"Defiantly not your traditional kirtan album!" - www.yogabasics.com
"Stringer's most ambitious and best work to date. "Mala" is an important addition to anyone's collection of kirtan albums." - LA Yoga Pages
"Not being a practitioner of yoga, I wasn't prepared for the impact this compelling CD would have on me. The more I listened - three times in a row the first day - the more aware of my surroundings I found myself. The eight rather indescribible songs on Mala take on a life of their own with melodies so beautiful you may want to cry. Mala is easily one of the most ear-opening records I've heard during 2004. I think I just discovered what I'll be giving to those I love for Christmas this year." - www.seaoftranquility.org
"Fluid, funky, profound and sometimes just plain fun." - Milwaukee Yoga Magazine
Dave Stringer has been profiled in Time and Billboard magazines as one of the principal innovators of the new American kirtan movement. Kirtan is a practice of rhythmic call-and-response mantra chanting that has become popular as a live music happening in hundreds of yoga studios across the USA. One of the most compelling and unorthodox musicians to arise from the yoga community worldwide in the last several years, Stringer integrates the tablas, finger cymbals, harmonium and tamboura of the traditional Hindustani style with exquisite vocal harmonies and the decidedly untraditional accents of lap steel, banjo, horns and violin.
With songs like the quietly driving 'Bhagavati' and the bouncy 'Govinda Jaya Jaya', Mala contains music that can be used both as an accompaniment to yoga and as music to listen to simply for the pleasure of it. Kirtan is a participatory form of music, so singing along with the CD can be a particularly rewarding experience (the Sanskrit lyrics are helpfully provided in the packaging). 'Saraswati Ma' has a delightful blend of a young female voice with Dave's more soulful voice and is one of the most meditative songs on the CD. 'Devakinandana' has a great jazzy beginning, which then surprises as it turns into a soulful chant that has a quiet, almost pleading tone.

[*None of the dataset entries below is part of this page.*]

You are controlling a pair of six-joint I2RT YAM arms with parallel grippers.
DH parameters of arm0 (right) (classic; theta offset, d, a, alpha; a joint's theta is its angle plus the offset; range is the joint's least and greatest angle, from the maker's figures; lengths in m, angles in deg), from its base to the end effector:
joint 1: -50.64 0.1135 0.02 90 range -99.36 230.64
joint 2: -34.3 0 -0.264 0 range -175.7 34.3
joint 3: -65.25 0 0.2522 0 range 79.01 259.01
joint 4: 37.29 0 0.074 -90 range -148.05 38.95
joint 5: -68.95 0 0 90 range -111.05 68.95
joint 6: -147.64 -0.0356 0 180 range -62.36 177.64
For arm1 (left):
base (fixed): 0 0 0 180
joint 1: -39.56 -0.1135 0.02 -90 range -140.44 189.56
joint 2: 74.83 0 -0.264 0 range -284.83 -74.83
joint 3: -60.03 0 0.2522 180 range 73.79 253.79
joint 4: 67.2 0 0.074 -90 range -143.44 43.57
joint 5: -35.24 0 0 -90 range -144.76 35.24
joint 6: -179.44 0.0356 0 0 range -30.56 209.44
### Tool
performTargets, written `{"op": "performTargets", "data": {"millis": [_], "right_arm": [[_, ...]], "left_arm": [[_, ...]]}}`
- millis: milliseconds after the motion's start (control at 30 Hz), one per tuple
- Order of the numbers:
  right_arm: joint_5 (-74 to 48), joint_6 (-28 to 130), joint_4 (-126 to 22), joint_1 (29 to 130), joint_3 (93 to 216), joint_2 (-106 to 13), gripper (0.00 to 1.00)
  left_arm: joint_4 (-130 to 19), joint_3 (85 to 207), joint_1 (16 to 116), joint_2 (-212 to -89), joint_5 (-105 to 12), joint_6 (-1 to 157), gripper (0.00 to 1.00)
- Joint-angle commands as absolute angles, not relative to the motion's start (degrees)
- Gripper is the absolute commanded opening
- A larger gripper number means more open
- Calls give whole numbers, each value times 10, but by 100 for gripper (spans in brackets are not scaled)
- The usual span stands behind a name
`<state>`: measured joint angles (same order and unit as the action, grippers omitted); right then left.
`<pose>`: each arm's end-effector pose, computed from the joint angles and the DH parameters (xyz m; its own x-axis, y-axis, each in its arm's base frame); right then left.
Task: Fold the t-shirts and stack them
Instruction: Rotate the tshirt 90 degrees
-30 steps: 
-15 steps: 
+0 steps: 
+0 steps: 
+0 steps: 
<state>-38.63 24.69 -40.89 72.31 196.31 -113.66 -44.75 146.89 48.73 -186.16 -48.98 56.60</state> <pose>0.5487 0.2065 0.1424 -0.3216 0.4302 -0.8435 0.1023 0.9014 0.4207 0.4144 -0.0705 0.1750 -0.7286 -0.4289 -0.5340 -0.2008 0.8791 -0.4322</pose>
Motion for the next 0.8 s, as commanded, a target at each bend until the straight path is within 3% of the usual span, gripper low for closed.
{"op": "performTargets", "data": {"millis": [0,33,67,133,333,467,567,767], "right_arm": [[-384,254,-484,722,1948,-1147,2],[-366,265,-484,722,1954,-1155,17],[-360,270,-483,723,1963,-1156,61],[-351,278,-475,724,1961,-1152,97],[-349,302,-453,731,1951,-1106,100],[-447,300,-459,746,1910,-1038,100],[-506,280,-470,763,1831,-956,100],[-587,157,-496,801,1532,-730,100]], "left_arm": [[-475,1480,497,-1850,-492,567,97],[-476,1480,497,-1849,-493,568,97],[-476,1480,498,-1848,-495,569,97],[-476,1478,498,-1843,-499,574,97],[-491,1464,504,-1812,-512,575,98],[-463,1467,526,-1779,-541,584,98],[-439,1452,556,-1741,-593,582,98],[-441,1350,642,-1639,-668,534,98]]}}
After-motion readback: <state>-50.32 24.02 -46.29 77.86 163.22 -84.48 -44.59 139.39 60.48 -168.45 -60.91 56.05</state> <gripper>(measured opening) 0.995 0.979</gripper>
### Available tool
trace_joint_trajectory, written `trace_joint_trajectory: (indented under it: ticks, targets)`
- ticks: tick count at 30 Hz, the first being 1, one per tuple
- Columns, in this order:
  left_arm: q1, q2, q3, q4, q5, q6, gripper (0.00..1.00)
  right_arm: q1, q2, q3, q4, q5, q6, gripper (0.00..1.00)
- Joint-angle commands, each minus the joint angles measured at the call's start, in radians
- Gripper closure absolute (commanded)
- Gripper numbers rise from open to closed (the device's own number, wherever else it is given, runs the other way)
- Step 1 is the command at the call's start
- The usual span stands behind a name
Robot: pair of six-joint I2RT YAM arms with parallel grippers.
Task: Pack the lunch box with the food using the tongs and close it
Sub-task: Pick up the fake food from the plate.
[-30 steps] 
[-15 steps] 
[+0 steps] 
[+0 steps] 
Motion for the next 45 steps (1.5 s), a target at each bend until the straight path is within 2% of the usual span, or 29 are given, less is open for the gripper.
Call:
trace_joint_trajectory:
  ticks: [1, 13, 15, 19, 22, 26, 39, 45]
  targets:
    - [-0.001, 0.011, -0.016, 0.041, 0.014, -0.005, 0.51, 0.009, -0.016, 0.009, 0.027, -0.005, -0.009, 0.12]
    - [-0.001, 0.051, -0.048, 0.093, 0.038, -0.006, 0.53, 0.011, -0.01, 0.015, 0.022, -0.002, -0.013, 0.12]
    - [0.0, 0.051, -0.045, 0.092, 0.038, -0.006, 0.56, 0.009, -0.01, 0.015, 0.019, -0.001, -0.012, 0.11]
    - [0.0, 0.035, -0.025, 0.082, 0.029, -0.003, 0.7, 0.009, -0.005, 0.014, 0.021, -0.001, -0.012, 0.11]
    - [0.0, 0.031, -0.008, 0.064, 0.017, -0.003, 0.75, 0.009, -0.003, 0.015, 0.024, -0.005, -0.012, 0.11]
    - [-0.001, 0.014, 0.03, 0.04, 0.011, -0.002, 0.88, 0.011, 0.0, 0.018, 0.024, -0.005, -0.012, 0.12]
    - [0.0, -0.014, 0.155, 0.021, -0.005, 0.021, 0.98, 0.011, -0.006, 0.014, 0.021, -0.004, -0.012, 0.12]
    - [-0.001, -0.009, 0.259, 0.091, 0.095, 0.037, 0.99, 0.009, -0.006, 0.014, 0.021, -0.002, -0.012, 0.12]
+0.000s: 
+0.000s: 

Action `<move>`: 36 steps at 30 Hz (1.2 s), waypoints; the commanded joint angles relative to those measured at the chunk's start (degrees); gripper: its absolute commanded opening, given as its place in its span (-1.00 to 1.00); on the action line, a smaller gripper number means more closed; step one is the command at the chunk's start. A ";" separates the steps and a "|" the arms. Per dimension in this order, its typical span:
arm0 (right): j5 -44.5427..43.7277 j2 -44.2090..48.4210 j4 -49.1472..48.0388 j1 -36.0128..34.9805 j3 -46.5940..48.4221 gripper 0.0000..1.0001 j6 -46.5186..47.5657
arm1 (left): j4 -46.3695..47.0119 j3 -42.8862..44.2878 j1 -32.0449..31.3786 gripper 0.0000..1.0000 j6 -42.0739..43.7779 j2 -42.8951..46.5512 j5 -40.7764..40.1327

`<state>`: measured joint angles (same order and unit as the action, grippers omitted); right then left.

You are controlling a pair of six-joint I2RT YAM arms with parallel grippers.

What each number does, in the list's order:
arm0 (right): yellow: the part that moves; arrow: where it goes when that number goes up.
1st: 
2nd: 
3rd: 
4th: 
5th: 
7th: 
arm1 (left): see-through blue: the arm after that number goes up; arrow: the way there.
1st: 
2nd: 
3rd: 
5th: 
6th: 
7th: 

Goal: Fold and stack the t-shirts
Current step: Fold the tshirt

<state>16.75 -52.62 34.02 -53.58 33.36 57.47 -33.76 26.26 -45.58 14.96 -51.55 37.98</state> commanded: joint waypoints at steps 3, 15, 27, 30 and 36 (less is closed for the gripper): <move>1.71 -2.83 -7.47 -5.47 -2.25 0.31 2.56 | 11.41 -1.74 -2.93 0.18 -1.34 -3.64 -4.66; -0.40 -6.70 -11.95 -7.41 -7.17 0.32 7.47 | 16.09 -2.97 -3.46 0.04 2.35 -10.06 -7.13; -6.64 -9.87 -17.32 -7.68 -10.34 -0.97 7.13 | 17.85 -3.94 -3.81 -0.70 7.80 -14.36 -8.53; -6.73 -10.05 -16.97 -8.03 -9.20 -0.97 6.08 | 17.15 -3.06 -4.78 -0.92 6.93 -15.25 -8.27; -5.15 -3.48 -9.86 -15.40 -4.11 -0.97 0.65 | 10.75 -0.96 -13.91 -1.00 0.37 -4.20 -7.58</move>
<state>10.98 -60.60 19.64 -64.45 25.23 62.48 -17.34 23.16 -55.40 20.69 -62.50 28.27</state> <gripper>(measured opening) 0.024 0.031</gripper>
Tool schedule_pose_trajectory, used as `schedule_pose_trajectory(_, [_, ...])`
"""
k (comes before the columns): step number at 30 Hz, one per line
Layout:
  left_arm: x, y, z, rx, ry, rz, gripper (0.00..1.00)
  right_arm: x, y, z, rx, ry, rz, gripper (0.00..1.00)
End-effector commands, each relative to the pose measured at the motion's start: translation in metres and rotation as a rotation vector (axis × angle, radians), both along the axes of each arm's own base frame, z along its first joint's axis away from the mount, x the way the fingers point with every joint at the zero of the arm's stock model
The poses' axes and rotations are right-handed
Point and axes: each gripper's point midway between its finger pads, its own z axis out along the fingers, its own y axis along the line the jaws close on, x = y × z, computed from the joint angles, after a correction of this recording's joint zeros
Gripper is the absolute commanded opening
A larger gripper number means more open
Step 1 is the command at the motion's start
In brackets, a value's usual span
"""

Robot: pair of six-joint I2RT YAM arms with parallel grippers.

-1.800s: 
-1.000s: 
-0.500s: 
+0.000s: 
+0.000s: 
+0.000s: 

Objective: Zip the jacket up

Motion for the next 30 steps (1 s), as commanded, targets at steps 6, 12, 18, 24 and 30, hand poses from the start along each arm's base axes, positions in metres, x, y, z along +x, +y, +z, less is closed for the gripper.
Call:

Mala (in Sanskrit, a string of beads, used like a rosary, to facillitate concentration on a mantra) has the same intentions as its predecessor, Japa, but the melodies and modes it explores reflect a deeper Eastern influence. Produced by Saul David Raye, Dave sings vocal duets, quartets and ensembles with a stellar group of vocalists that includes Sheila Nicholls, Donna de Lory, Danny Peck, Steve Ross, Shanti Shivani, Suzanne Sterling, Allie Stringer and C.C. White. The backing band is virtuosic, concise and swinging, with Girish Gambhira on tablas, James Harrah on electric guitar, Ian Walker on bass, and Jay Bellerose on drum set .
In the CD's liner notes, Dave writes: "India blasted me into billions of spinning particles and then slowly reshaped me, a process that was somehow both excruciating and ecstatic. I can't begin to claim complete knowledge of all of the layers of philosophy represented by the mantras I learned to chant while I was there, but I can attest to their power. I'm not a Sanskrit scholar and not always a particularly focused devotee, but I am deeply committed to the process of inquiry that the practice of yoga suggests.
Kirtan is rooted in a very old and profoundly joyful Eastern tradition. But I don't know that it is possible for me to be traditional. As a Westerner, I can't help but bring my own cultural biases with me. My intention, however, is to be authentic, in the sense that what I am doing originates in my heart. For me, to align the individual-dissolving Eastern tradition of kirtan with the individual-affirming Western traditions of gospel and jazz and rock music is no contradiction. Both arise from the same impulse toward giving form to what is ecstatic and liberating and transcendent.
Mantras are intended as a tool with which the spirit can release itself from the prison of attachments that the mind creates. It's not unfair to say that the chanting of mantras is intended to be a completely mindless activity. Yoga doesn't ask us to believe, it asks us to practice, examining our experience until we can witness the truth in the book of our own heart. My only suggestion is that you chant along. Whether these mantras are ancient wisdom or psychological metaphor or complete nonsense is up to you."
About Dave Stringer:
Initially trained as a visual artist and jazz musician, Dave started chanting in the early 1990?s when a film editing project brought him to the ashram of Swami Muktananda in India. When the editing project ended, he remained in India to teach school in a rural village, and continued studying the traditions of yoga with Swami Chidvilasananda. After returning to the US, Dave taught meditation and chanting to prison inmates, and began leading kirtans at yoga studios in Los Angeles and Chicago.
In the past four years Dave and his band have toured all over the United States, Canada and Europe, giving more than 400 performances. He has collaborated on recordings with Vas, Rasa, Donna De Lory, Axiom of Choice, Suzanne Teng, and Sheila Nicholls, and has performed with other noted kirtan singers Krishna Das and Jai Uttal. His voice can also be heard on the soundtracks of the film Matrix Revolutions and the video game Myst.